Incredibilmente, e nel totale disinteresse della classe dirigente, il Tavoliere, “granaio d’Italia” per storia e per antonomasia, è tra le aree italiane che stanno facendo registrare il più elevato consumo di suolo. Una recente indagine del SNPA (Sistema Nazionale per la protezione dell”ambiente) ha lanciato un documentato grido d’allarme. Ancora una volta sull’altro piatto della bilancia dello sviluppo locale ed endogeno, c’è lo sfruttamento del territorio per la produzione di energia.

Negli ultimi decenni, sono stati a parchi eolici a stravolgere il paesaggio, offrendo in cambio modeste ricadute economiche ed occupazionali.
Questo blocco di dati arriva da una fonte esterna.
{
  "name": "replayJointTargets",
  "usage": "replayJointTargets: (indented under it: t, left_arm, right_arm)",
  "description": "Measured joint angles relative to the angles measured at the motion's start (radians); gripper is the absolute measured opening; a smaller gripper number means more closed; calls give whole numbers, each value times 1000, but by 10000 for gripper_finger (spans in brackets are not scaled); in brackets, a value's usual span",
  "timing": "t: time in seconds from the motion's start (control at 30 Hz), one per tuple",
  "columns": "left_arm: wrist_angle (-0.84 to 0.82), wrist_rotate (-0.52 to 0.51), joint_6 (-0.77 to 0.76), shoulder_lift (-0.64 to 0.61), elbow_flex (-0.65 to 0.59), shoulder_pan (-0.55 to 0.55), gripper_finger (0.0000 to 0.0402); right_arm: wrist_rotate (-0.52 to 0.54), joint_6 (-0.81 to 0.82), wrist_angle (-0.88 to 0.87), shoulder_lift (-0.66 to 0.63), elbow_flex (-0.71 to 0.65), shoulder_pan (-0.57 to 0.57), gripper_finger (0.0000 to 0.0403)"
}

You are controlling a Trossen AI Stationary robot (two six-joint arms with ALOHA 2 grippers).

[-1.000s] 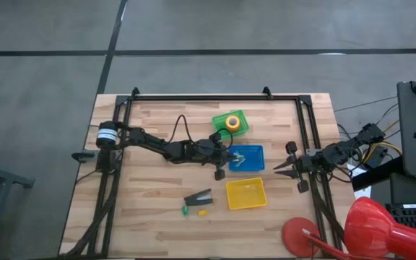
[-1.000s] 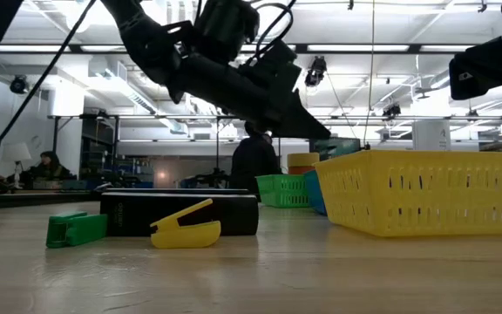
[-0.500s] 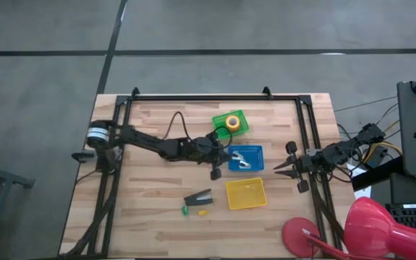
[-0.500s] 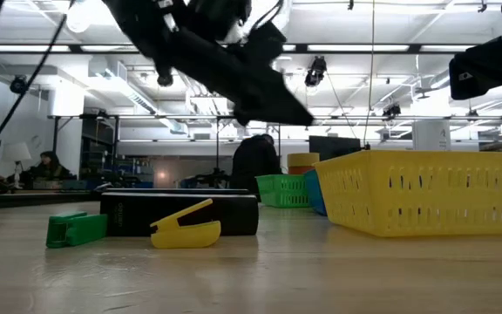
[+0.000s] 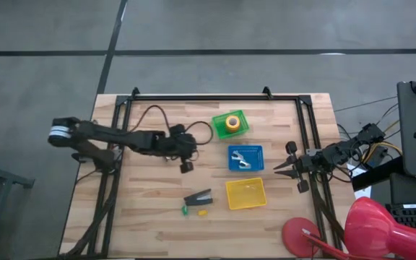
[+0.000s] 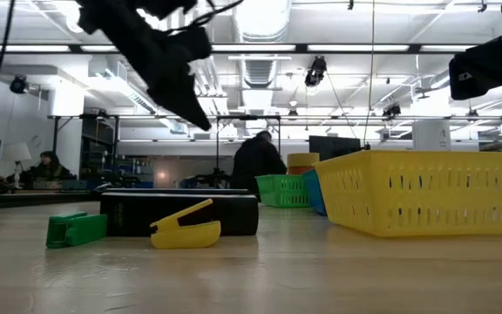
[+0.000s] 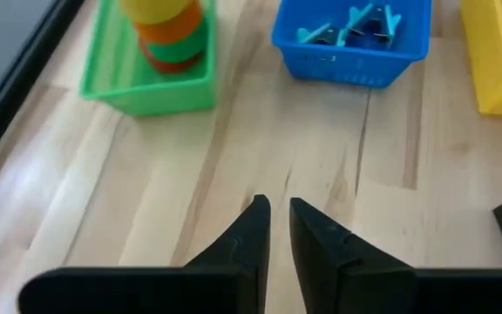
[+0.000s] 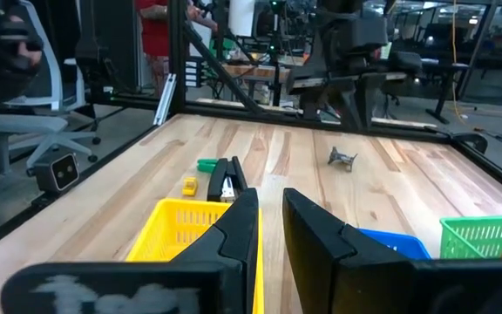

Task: Pick and place Stapler, Stapler remover, tape
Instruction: Put the black staple remover into the blue bin

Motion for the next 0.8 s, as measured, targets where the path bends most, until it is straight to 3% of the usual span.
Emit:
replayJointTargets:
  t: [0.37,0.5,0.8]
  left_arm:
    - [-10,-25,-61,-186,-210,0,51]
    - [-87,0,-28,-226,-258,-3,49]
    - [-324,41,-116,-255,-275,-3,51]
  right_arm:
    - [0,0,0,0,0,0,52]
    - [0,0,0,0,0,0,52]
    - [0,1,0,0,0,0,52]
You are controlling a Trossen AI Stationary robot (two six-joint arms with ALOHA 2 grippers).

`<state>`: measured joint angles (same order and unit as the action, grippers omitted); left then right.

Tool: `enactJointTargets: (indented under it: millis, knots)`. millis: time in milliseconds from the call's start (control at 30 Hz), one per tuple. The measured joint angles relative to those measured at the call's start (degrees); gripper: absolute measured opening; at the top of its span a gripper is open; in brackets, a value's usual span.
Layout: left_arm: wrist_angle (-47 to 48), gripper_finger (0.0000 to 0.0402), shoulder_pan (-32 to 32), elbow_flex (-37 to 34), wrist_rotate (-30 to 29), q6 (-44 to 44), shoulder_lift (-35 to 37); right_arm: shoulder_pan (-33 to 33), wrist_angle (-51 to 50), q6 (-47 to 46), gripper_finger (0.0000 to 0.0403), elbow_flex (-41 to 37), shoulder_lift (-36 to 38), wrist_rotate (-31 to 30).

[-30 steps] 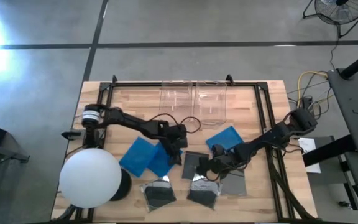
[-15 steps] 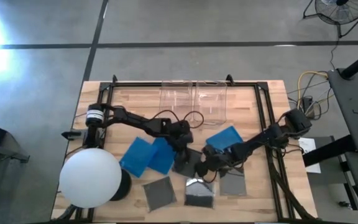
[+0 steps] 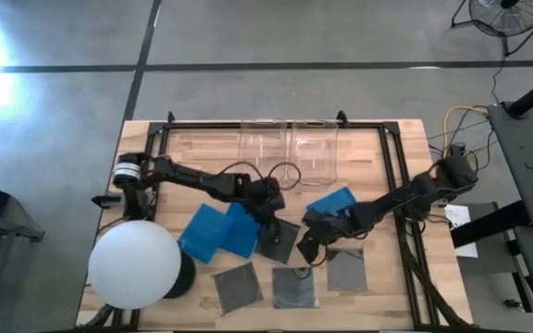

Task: Pick & place jewel cases by type
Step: Put the black CD case into the right transparent bin

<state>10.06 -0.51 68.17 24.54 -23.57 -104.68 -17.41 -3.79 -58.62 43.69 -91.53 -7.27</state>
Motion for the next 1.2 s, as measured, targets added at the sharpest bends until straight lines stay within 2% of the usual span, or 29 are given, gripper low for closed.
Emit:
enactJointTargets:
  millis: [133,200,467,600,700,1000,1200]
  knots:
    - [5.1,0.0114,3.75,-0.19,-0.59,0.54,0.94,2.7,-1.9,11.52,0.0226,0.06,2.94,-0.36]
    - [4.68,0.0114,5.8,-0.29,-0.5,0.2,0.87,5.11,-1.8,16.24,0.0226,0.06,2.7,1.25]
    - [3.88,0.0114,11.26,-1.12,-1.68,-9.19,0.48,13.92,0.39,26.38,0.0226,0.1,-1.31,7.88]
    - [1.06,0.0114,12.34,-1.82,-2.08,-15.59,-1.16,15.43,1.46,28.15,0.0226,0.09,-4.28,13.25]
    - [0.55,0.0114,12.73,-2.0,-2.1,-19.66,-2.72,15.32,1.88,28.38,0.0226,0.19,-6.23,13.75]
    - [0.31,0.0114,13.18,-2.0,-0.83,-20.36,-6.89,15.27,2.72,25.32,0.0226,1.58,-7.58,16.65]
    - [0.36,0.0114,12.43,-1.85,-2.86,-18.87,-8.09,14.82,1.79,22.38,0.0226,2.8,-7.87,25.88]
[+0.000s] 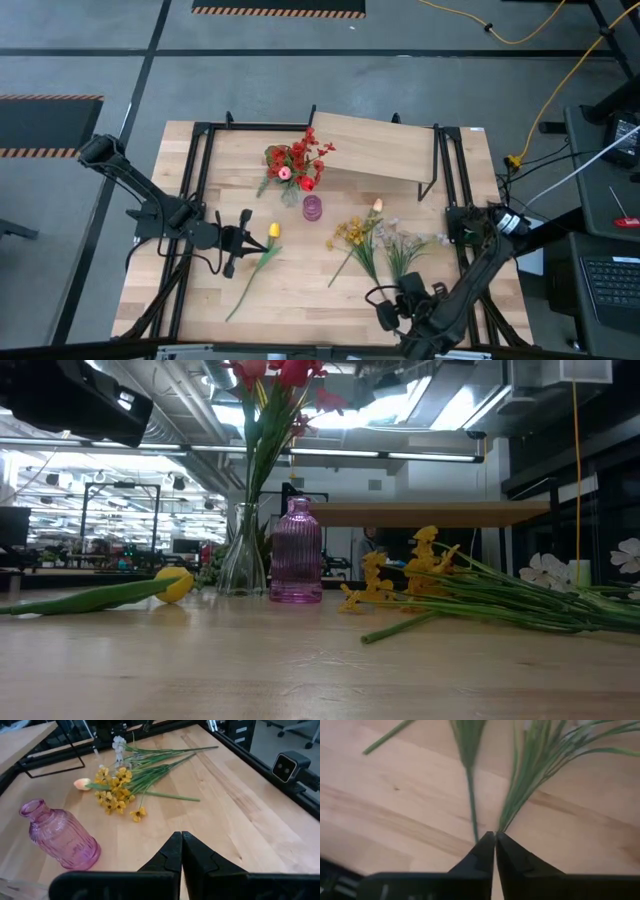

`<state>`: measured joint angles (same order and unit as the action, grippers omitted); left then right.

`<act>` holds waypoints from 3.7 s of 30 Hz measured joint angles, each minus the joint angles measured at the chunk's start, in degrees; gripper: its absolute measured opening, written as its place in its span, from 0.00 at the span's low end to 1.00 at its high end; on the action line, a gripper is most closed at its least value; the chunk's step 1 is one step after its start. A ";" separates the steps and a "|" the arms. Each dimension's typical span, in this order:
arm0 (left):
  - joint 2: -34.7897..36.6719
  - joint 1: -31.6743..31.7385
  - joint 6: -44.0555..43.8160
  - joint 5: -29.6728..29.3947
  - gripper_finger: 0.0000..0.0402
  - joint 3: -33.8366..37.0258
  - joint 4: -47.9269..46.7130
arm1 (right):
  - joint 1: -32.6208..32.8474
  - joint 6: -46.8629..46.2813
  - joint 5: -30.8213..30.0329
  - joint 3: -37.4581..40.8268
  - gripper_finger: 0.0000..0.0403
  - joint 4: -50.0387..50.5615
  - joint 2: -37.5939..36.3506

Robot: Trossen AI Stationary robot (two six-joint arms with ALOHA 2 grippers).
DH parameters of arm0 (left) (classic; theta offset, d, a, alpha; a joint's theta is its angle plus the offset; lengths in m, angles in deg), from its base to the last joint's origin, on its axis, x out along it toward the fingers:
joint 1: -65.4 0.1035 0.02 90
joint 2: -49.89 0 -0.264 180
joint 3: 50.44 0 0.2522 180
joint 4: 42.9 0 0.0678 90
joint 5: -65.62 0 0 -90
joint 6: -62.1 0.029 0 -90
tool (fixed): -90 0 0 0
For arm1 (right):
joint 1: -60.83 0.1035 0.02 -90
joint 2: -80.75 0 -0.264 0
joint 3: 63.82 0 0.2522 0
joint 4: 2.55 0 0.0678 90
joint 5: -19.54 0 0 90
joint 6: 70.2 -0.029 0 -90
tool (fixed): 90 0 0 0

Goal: Pick and place flowers into a vace then onto a shelf
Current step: Put the white flowers into the transparent vase

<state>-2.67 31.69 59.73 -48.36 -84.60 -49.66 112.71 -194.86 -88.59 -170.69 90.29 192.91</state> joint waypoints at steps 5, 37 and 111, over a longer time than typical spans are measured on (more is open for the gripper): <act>0.00 0.00 -0.51 0.14 0.00 0.00 0.01 | 0.52 -3.09 -0.11 3.49 0.22 -0.24 -0.02; 0.00 0.00 -2.89 0.06 0.01 0.02 -1.04 | -1.51 -4.48 4.40 25.03 0.26 -26.66 -0.40; 0.00 0.02 -5.44 4.78 0.01 0.04 2.70 | -1.42 51.64 -42.45 30.59 0.01 -76.87 -4.13</act>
<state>-2.67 31.71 54.29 -43.58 -84.56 -46.96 111.29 -143.23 -131.04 -140.10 13.42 188.77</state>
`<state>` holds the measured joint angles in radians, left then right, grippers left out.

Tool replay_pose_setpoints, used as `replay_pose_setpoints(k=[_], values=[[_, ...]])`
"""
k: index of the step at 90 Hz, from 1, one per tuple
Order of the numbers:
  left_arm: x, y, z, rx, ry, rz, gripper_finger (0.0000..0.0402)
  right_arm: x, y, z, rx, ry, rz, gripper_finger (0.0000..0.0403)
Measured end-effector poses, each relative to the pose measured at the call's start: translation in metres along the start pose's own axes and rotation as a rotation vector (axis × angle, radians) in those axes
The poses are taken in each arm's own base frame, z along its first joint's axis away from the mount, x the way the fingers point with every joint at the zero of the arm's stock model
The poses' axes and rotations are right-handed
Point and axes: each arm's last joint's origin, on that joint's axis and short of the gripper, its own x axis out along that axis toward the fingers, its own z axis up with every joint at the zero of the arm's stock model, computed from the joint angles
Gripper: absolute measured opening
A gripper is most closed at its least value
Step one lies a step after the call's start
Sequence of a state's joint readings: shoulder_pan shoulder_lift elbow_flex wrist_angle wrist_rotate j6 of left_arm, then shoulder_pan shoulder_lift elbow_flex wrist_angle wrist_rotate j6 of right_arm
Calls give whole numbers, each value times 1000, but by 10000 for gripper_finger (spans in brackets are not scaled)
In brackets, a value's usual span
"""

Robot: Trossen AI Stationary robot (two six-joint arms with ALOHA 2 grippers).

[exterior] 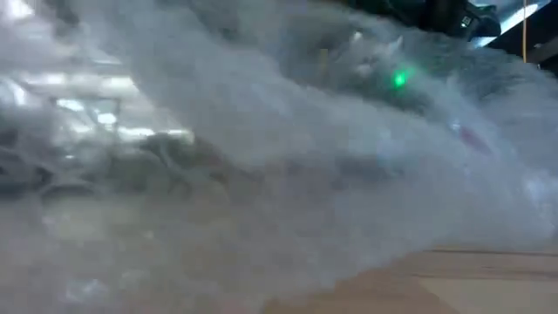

La partita si è spostata adesso sul fronte del fotovoltaico, che sottrae all’agricoltura molti più ettari, di quanto non faccia l’eolico.

Il caso più clamoroso è quello di Troia, che nella graduatoria nazionale dei comuni che hanno maggiormente consumato il proprio suolo si piazza al secondo posto, alle spalle di  Roma (123 ettari), con ben 66 ettari di terreni agricoli immolati alla installazione di pannelli fotovoltaici. Non è una sorpresa, perché l’agro della cittadina del Rosone ospita da un anno il parco fotovoltaico più grande d’Italia realizzato dalla società danese European Energy. La costruzione ha coinvolto imprese e maestranze locali, è stato scritto all’epoca della inaugurazione. Ma quale sarà, a regime, l’impatto occupazionale, raffrontato ai posti di lavoro sottratti all’agricoltura?

Il caso dell’European Energy sembra destinato a non restare isolato. Nella top ten della classifica dei comuni pugliesi che registrano il maggior consumo di suolo pro capite (mq/abitante) otto ricadono in Capitanata. Nell’ordine, Volturara Appula, Celle San Vito, Alberona, Ascoli Satriano, Sant’Agata, Candela, Chieuti e Faeto.

Si parla di decine di progetti per l’installazione di parchi di pannelli fotovoltaici, che stanno per essere installati sui terreni di quella che avrebbe potuto e dovuto essere la Food Valley del Sud.

Il peggio è che i (pochi) benefici derivanti dalla produzione di energia rinnovabile non sono bilanciati dal prezzo ambientale enorme implicato dalla sottrazione dei terreni all’uso agricolo.

Il consumo di suolo manda in fumo metà del Piano nazionale di ripresa e resilienza, titola senza riserve Altreconomia, in un documentato articolo di Ilaria Sesana, che potete leggere integralmente qui.

“Il timore – scrive Altreconomia – è che nei prossimi anni, ulteriori aree agricole possano essere impermeabilizzate per installare impianti fotovoltaici a terra: il Snpa prevede un aumento al 2030 compreso tra i 200 e i 400 chilometri quadrati di nuove installazioni a terra che invece potrebbero essere realizzate su edifici esistenti.

Conciliare la produzione rinnovabile di energia e tutelare il suolo è possibile, ricorda il rapporto: sfruttando i tetti ed eventualmente le aree già cementificate e abbandonate per installare pannelli fotovoltaici si può produrre una quota di energia sufficiente senza intaccare i terreni. Il Snpa ha analizzato la carta del suolo consumato 2020 e ha stimato la superficie di tetti potenzialmente adatti allo scopo, eliminando quelli dei centri storici e applicando fattori di riduzione: si tratta di una superficie che va dai 682 agli 891 chilometri quadrati, per una potenza variabile dai 66 agli 86 GW.”

Lo scempio dell’agricoltura potrebbe essere evitato, semplicemente utilizzando i tetti. Ma occorrerebbe un governo del territorio consapevole. Una cabina di regia regionale e provinciale che da troppo tempo ormai è assente.